[Data items]
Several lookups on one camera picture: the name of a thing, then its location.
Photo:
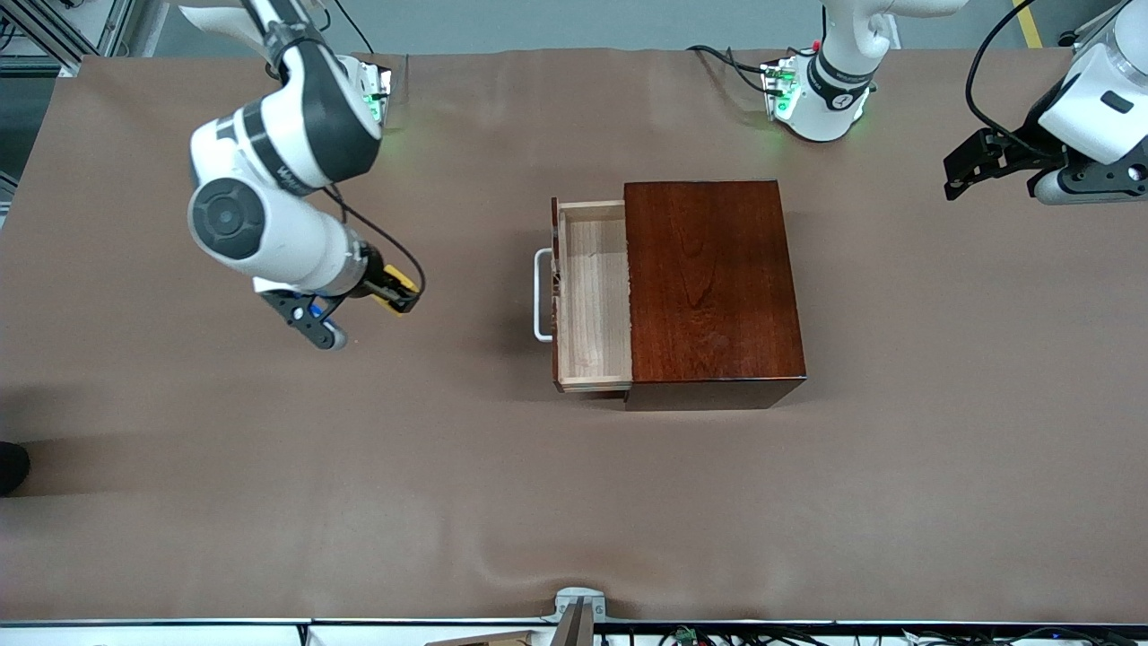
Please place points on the dark red wooden cabinet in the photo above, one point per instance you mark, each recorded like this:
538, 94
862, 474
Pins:
717, 287

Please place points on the yellow floor tape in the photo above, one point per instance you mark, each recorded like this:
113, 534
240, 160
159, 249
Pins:
1029, 25

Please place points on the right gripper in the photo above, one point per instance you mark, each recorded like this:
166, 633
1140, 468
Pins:
373, 284

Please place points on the light wood drawer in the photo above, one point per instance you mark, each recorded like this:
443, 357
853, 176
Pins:
596, 296

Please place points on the black round object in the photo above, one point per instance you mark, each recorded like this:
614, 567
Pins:
11, 468

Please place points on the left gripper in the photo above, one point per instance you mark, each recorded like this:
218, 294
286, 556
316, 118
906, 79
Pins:
1021, 158

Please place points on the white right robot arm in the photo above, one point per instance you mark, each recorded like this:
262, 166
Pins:
296, 126

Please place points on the tan board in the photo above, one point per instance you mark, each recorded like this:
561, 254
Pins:
489, 640

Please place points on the metal table edge rail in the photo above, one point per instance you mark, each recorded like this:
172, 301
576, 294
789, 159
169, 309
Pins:
179, 622

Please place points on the brown table cloth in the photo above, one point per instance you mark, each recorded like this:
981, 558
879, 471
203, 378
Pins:
448, 493

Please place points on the grey metal bracket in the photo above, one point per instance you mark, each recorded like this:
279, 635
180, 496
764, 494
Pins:
574, 599

*Work to be completed:* All lines above containing the string "metal" are to be collected.

*Response for this exercise:*
Please place points on the metal table edge rail in the photo above, one point per instance you mark, each recorded like this:
Please place points on the grey metal bracket in the photo above, one point per instance you mark, each recorded like this:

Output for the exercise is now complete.